# The Division: Großes Global Event 4 &quot;AMBUSH&quot; hat begonnen



## Batze (23. Januar 2018)

*The Division: Großes Global Event 4 "AMBUSH" hat begonnen*

Wer noch The Divison spielt oder gerade wieder angefangen hat, eben gerade hat das Große Global Event 4 genannte Abush begonnen. 

In der Kurzfassung:
Es gibt einen bestimmt Modifikator der immer aktiv ist.
*Ambush* (Globaler Modifikator)

Immer aktiv; Agenten verursachen höheren Schaden, wenn sie sich nicht bewegen.

Dazu kann mal 2 andere zuschalten wenn man in Missionen geht.
*
      Covert Ambush* (Nur in Missionen der Event-Playlist)

Zusätzlich zum Verhalten von Ambush verringert sich Gesundheit des Agenten während man in Bewegung ist.
*
Strategic Ambush *(Gruppen-Modifikator)


Zusätzlich zum Verhalten von Covert Ambush nimmt der Schaden ab, wenn man sich in der Nähe von Verbündeten aufhält.
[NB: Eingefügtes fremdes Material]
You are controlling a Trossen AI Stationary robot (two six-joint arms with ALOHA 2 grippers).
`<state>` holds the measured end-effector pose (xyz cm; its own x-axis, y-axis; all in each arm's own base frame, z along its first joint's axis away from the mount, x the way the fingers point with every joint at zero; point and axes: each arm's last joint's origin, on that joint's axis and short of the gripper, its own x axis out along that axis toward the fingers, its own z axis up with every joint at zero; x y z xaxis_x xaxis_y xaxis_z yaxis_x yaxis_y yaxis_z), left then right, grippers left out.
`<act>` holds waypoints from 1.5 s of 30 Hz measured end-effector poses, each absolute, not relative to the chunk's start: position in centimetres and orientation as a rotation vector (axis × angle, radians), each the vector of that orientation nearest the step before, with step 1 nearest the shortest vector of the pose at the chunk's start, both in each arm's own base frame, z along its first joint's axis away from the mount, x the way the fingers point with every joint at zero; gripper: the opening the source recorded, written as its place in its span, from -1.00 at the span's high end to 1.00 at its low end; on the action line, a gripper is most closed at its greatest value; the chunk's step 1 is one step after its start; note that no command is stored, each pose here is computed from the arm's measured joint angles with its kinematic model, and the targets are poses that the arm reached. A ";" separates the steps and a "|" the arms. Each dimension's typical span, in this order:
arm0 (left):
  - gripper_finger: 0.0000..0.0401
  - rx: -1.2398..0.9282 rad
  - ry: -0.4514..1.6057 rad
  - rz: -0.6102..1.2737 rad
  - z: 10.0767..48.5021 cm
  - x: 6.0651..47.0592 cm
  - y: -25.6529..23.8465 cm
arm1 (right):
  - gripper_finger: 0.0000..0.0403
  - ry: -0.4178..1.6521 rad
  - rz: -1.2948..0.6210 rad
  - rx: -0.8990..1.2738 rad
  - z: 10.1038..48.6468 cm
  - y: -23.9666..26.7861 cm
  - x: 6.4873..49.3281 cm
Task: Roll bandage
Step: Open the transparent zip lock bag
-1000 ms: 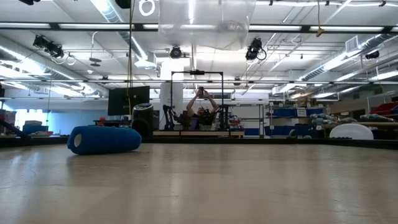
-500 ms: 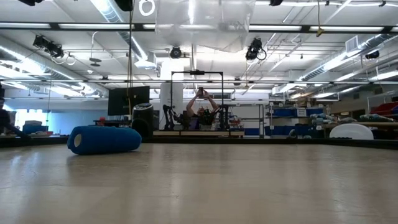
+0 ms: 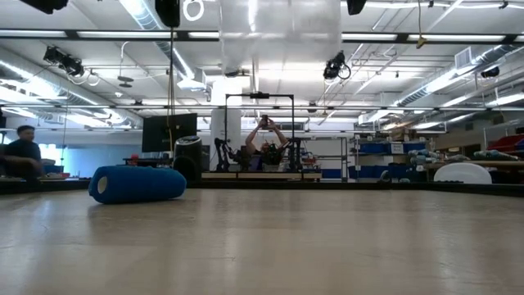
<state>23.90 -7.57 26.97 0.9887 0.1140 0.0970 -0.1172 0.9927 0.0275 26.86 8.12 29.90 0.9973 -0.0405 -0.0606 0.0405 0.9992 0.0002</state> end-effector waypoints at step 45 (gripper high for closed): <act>1.00 0.119 -0.225 0.140 24.9 27.0 -6.7 | 0.63 0.230 -0.043 0.071 26.9 7.0 28.5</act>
<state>27.03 -6.65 24.95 0.9652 0.1243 0.2301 -0.1508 0.9834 0.1013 28.50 6.99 26.91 0.9728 -0.0348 -0.2290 0.0509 0.9966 0.0649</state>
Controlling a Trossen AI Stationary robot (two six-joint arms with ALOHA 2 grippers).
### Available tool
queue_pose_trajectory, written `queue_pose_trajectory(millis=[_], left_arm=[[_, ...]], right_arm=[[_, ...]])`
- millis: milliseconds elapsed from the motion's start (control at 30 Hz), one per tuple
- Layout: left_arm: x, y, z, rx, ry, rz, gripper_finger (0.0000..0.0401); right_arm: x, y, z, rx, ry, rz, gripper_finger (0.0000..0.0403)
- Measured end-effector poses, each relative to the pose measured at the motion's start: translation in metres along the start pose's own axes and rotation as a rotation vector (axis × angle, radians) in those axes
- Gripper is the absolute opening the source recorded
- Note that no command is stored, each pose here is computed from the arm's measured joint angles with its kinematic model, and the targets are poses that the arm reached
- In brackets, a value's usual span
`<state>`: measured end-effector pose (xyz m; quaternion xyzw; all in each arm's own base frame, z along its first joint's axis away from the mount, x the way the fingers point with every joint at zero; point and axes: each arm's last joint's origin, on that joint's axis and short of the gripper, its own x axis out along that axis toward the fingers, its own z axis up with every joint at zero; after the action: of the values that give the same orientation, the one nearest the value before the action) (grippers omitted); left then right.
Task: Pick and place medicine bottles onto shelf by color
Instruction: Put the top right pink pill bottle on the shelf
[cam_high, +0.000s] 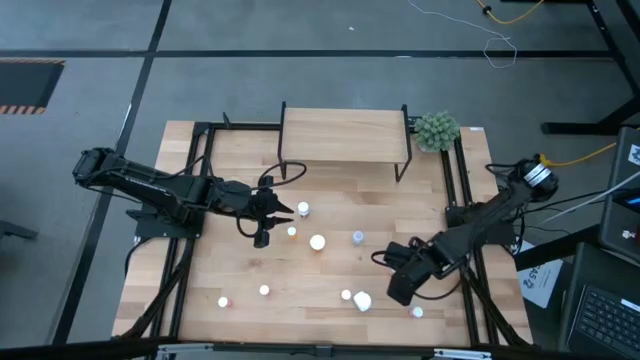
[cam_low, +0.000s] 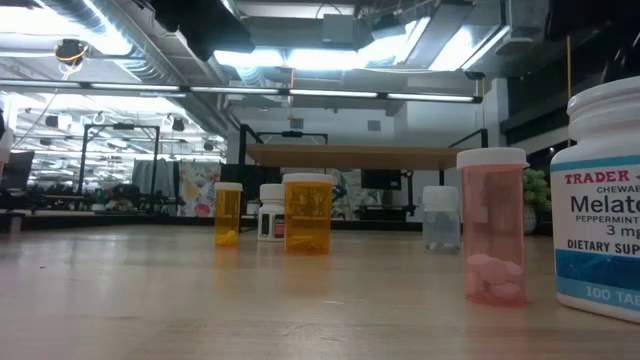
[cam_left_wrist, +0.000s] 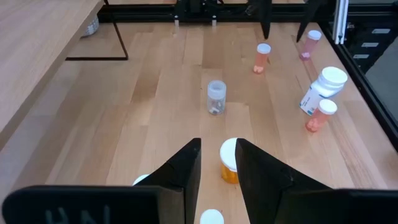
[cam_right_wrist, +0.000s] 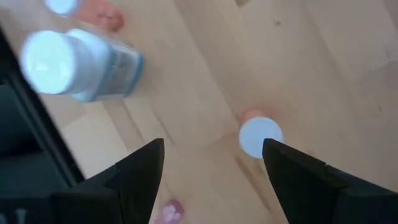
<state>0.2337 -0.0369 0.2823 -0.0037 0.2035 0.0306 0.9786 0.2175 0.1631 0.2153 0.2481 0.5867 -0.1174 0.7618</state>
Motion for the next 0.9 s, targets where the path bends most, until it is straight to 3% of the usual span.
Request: queue_pose_trajectory(millis=[333,900], left_arm=[[0.0,0.0,0.0,0.0,0.0,0.0,0.0095],[0.0,0.0,0.0,0.0,0.0,0.0,0.0095]], right_arm=[[0.015,-0.008,0.002,0.013,0.049,-0.13,0.0275],[0.041,-0.01,0.009,0.034,0.054,-0.227,0.0275]])
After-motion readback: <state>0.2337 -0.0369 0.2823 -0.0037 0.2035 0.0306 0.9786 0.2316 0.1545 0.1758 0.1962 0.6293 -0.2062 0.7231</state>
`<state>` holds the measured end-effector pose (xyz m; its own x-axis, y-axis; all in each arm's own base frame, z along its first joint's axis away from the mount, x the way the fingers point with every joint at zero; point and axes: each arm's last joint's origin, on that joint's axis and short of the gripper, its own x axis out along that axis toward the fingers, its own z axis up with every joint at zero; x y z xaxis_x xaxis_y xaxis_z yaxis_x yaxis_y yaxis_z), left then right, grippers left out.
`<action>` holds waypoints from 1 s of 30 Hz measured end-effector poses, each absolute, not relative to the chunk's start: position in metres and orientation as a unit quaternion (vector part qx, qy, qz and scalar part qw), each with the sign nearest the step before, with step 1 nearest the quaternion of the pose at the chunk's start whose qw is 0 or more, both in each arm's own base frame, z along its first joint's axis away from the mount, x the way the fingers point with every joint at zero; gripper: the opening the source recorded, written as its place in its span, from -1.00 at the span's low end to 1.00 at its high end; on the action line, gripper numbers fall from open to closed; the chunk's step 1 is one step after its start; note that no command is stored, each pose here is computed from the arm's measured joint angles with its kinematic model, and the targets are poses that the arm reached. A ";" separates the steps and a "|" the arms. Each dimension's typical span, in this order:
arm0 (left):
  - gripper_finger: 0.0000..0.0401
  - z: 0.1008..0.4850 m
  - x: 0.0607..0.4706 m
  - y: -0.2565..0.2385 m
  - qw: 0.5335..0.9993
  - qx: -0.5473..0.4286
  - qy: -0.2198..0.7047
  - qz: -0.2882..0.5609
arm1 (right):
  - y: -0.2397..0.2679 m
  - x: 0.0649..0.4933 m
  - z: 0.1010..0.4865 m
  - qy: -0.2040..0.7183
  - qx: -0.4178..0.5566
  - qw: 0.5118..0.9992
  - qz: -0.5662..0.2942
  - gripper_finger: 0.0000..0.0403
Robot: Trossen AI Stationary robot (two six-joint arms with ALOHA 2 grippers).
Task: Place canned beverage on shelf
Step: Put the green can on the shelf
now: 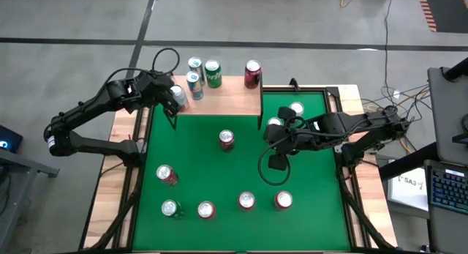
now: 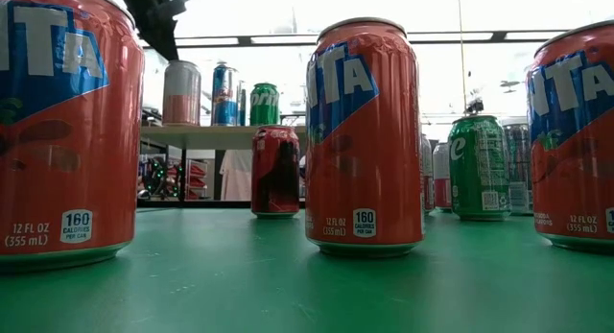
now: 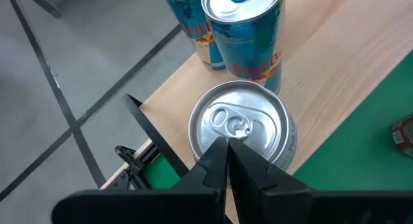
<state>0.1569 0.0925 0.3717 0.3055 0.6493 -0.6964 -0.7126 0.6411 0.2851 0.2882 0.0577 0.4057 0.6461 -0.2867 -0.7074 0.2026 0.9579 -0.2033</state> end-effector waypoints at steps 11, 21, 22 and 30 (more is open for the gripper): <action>-1.00 0.380 0.149 0.089 0.824 -0.006 0.393 0.410 | 0.060 0.310 0.378 0.355 -0.081 0.922 -0.130 -0.94; -1.00 0.389 0.130 0.079 0.871 0.066 0.268 0.407 | 0.031 0.344 0.359 0.229 -0.067 0.958 -0.157 -0.94; -1.00 0.387 0.129 0.078 0.873 0.071 0.261 0.405 | 0.025 0.349 0.360 0.212 -0.061 0.963 -0.154 -0.94; -1.00 0.373 0.124 0.075 0.878 0.098 0.245 0.400 | -0.014 0.394 0.342 0.127 -0.049 0.983 -0.119 -0.94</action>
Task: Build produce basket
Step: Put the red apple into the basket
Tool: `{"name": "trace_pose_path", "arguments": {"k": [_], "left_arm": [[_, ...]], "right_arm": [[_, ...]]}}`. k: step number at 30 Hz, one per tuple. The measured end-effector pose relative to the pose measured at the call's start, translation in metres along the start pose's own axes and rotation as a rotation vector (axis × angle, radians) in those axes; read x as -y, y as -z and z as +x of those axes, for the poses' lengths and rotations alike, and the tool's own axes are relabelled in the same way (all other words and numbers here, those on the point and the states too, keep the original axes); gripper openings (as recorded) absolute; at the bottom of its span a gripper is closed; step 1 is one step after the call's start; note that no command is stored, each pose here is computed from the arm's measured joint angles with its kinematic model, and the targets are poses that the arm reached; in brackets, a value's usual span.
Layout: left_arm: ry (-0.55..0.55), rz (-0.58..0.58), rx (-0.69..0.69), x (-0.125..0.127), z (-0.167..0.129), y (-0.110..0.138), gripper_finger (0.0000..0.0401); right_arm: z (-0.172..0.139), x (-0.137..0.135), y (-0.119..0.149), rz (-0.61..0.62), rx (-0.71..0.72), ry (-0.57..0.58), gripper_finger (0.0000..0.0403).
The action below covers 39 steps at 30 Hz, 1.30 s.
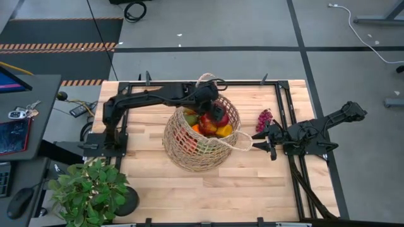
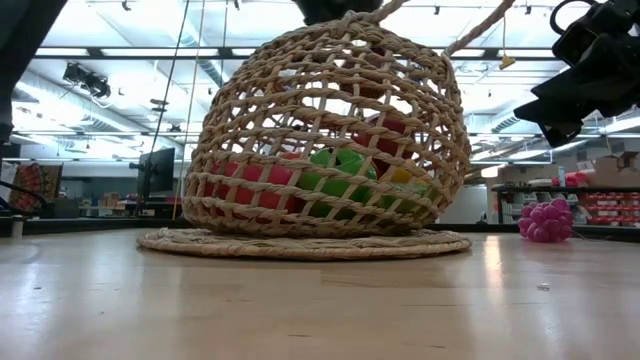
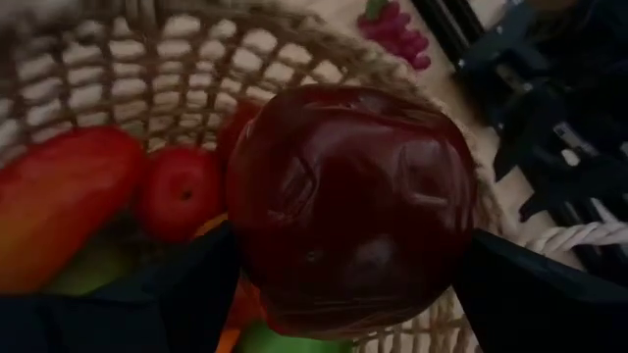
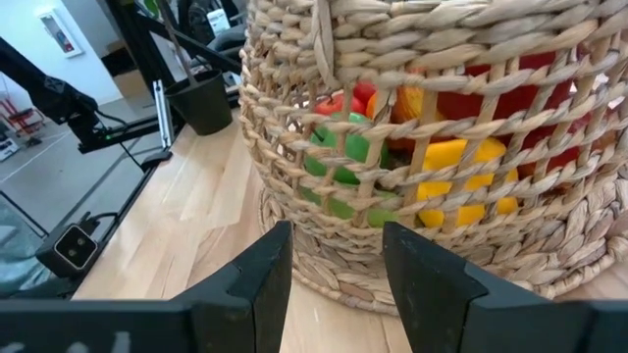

Das entscheidende dieser Global Events ist aber, man bekommt für bestimmte Aufgaben Global Event Credits, mit dehnen läuft man dann zu einem bestimmten Händler und bekommt mit Größerer Wahrscheinlichkeit als Belohnung eines der begehrten Classifield Gear Set Teile.
Nebenbei wurde auch noch die letzten 4 Komplett Sets zur Classifield Serie hinzugeführt. Das wären
*Classified Gear-Sets*



AlphaBridge
FireCrest
Treue des Jägers
Autorität des Taktikers

Das ganze Event dauert ab Heute 1 Woche.

Hier noch eine Liste der GE Credit Belohnungen, also wo man für welche Aktion was bekommt.

*GE-Credit-Belohnungen*

*Missions-Belohnungen*



*Normale Missionen*
150 GE-Credits
200 GE-Credits mit Global Event Bonus

*Schwere Missionen*
225 GE-Credits
300 GE-Credits mit Global Event Bonus

*Herausfordernde Missionen*
750 GE-Credits
875 GE-Credits mit Global Event Bonus

*Legendäre Missionen*
1575 GE-Credits
1750 GE-Credits mit Global Event Bonus

*Herausfordernde Übergriffe*
650 GE-Credits
775 GE-Credits mit Global Event Bonus

*Heroische Übergriffe*
900 GE-Credits
1.075 GE-Credits mit Global Event Bonus

*Bosse in Missionen und Übergriffen*



Normal: 17 GE-Credits
Schwer: 25 GE-Credits
Herausfordernd: 38 GE-Credits
Legendär: 58 GE-Credits
*Hochrangige Ziele*

*Wöchentliche hochrangige Ziele*

23 Zieldaten: 400 GE-Credits
25 Zieldaten: 650 GE-Credits
29 oder 35 Zieldaten: 550 GE-Credits
37 oder 45 Zieldaten: 750 GE-Credits
*Tägliche hochrangige Ziele*

5 Zieldaten: 100 GE-Credits
10 Zieldaten: 175 GE-Credits
15 oder 19 Zieldaten: 225 GE-Credits
*Behälter*



Letztes Gefecht: 85 GE-Credits pro Behälter
Überleben: 170 GE-Credits pro Behälter
*Benannte Bosse*



150 GE-Credits pro Boss

Dann allen viel Spass im Event und gutes Loot Glück.


----------